Here is a pic of the finished Noro Kureyon gloves, with replacement finger on the right hand. It's a bit too cold to wear just light gloves at the moment, so I will look forward to wearing them in the spring. They have a nice long cuff that will tuck right inside my coat sleeve and all the fingers fit really well as they are custom sized to my hand. Now I am zooming along on the socks I am knitting for my friend Swooze. I've almost finished the first one, and have already cast on for the second one and am just finishing the ribbing cuff. I've also finished the second sleeve on Bianca's Jacket in Rowan Summer Tweed and tonight put all the pieces onto one long circular needle so I can start knitting the lace yoke.

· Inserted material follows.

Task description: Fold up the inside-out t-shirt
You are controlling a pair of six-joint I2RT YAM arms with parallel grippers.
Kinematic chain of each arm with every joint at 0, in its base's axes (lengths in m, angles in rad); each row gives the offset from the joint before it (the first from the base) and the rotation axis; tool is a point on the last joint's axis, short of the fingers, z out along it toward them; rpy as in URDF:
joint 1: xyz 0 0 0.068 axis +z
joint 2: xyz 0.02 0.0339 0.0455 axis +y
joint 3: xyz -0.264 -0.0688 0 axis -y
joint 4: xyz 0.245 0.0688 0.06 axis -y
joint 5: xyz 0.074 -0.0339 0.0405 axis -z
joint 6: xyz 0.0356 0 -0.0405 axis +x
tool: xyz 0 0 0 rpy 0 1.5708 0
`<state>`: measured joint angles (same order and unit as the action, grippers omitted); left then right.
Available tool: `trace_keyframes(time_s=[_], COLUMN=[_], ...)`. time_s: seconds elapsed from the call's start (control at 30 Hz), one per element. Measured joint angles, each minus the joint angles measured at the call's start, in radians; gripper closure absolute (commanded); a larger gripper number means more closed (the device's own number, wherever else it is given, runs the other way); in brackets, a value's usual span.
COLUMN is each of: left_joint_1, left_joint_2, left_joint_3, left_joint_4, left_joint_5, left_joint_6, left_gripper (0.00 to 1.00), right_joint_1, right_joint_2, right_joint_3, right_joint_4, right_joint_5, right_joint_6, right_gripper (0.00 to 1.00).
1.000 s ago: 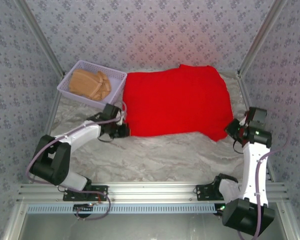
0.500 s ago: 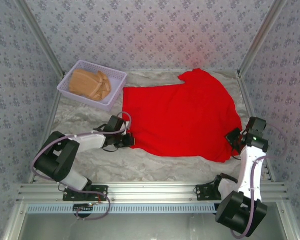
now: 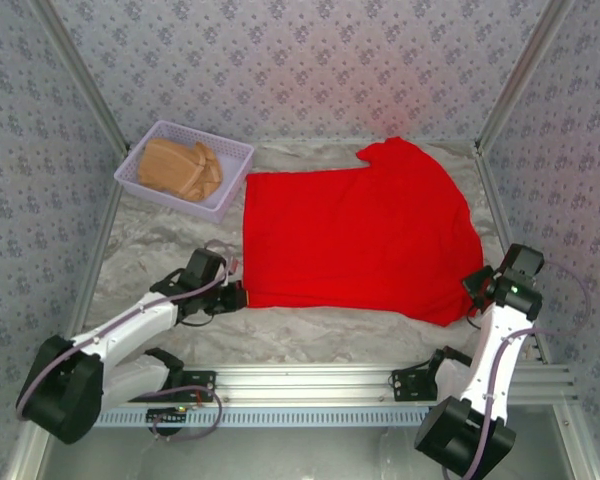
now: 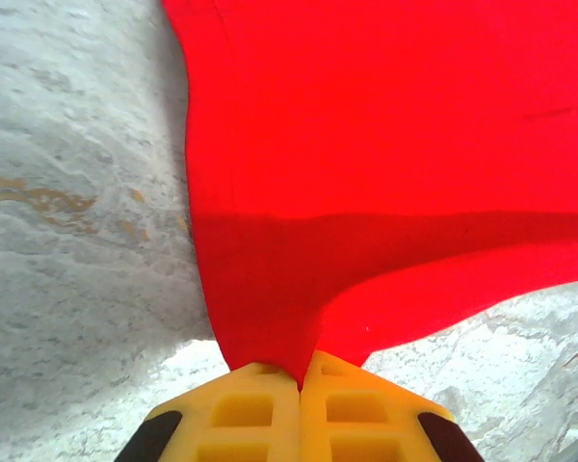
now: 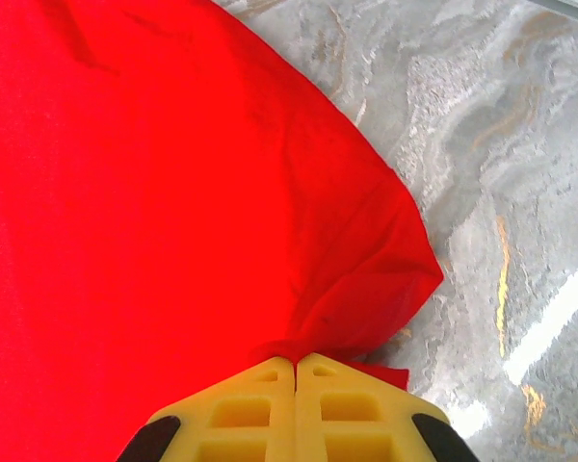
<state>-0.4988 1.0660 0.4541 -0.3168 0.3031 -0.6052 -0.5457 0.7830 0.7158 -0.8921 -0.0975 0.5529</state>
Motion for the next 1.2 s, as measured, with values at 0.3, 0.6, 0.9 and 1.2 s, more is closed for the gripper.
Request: trace_keyframes(time_s=[0.3,0.6,0.9,1.2], left_joint_1=[0.002,0.002,-0.014,-0.006], left_joint_2=[-0.01,-0.079,0.431,0.918], left_joint_3=[0.0,0.143,0.52,0.946], left_joint_4=[-0.066,-0.108,0.09,0.083], left_joint_5=[-0.028,-0.188,-0.2,-0.196], left_joint_6=[0.0,0.045,0.127,0.21], left_gripper=[0.61,0.32,0.32,0.32], right_joint_1=[0.0,0.119,0.58,0.587], right_joint_2=[-0.008,-0.09,0.431,0.998], right_joint_3=[0.007,0.007,0.204,0.472], right_joint_4=[-0.093,-0.037,0.296,0.517], right_joint_5=[0.006,0.017,0.128,0.137], right_joint_6=[0.035,0.036,-0.06,-0.115], right_gripper=[0.66,0.09,0.1,0.16])
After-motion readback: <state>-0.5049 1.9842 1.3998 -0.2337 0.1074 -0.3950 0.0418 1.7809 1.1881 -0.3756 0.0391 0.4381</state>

I went to two dollshouse fairs this weekend. I had a brief hour at the new London Kensington christmas show, as I couldn't get there until late yesterday. Apparently it was a very successul fair and the traders are happy, so presumably it might be back next year. It looked just like a normal London Kensington fair, although perhaps a few less traders in the main hall? Not sure. I didn't buy much there, just some vegetable displays for my Rik Pierce house kitchen. Today I went to my local show at Kempton Park racecourse. It's a very friendly fair, mostly stuff at the lower end of the market, and I picked up a few more things for the Rik Pierce house plus some very reasonably priced knitted garments for my knitting shop. I was looking at both fairs for an occupant to live in the Rik Pierce house, some kind of gamekeeper or fisherman, but didn't see anything I liked. It is a difficult house, a bit too fantasy for a realistic doll, yet I don't want to go completely fantasy and make it a wizard's cottage or anything. Oh, the really cool things I got were a realistic duck which I am going to glue to the 'river' and two small frogs to put in the reeds.